> _TASK PROMPT_
Look over the listing below and report how many of its lines contain the string "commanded", with no other words.

> _DATA SHOWN_
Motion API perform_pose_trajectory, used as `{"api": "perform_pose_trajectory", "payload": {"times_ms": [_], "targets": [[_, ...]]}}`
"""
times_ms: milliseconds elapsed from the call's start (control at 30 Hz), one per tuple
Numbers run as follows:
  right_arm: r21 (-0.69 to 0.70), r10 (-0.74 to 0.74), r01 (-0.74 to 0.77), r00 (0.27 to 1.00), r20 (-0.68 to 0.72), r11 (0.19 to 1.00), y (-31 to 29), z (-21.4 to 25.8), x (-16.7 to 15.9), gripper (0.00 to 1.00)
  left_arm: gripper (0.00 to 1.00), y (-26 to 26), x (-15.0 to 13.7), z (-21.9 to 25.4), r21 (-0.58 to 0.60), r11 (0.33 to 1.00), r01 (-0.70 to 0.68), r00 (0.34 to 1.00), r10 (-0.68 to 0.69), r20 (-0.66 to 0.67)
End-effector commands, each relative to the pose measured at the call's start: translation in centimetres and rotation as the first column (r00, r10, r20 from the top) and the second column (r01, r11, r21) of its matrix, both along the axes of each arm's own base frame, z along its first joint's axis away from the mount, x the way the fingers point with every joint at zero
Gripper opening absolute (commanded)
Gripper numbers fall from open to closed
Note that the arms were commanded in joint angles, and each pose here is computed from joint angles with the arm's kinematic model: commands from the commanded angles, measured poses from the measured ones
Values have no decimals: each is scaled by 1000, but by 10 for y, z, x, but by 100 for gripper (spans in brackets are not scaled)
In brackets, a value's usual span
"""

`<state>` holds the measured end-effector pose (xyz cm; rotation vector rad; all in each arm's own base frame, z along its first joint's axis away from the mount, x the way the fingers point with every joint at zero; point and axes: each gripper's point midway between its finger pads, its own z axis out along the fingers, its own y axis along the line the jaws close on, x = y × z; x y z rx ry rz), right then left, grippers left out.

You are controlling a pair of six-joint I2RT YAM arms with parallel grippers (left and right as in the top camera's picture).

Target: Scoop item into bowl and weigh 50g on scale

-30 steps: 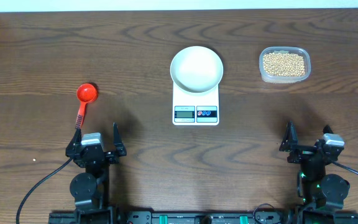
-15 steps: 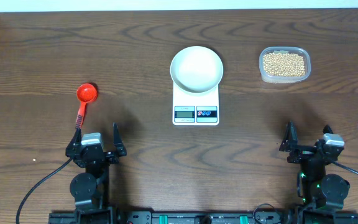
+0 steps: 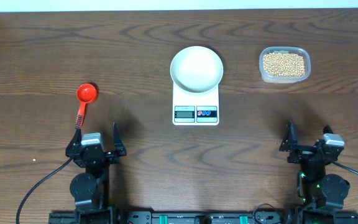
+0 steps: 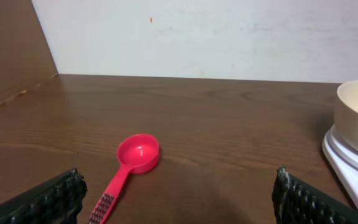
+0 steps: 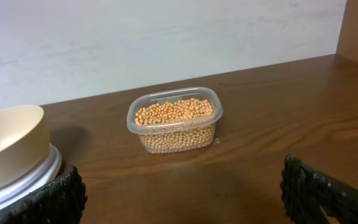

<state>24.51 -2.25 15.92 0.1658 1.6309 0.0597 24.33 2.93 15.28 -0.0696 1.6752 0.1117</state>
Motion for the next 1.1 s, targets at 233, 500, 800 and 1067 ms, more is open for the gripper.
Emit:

> _WRITTEN SOLUTION_
2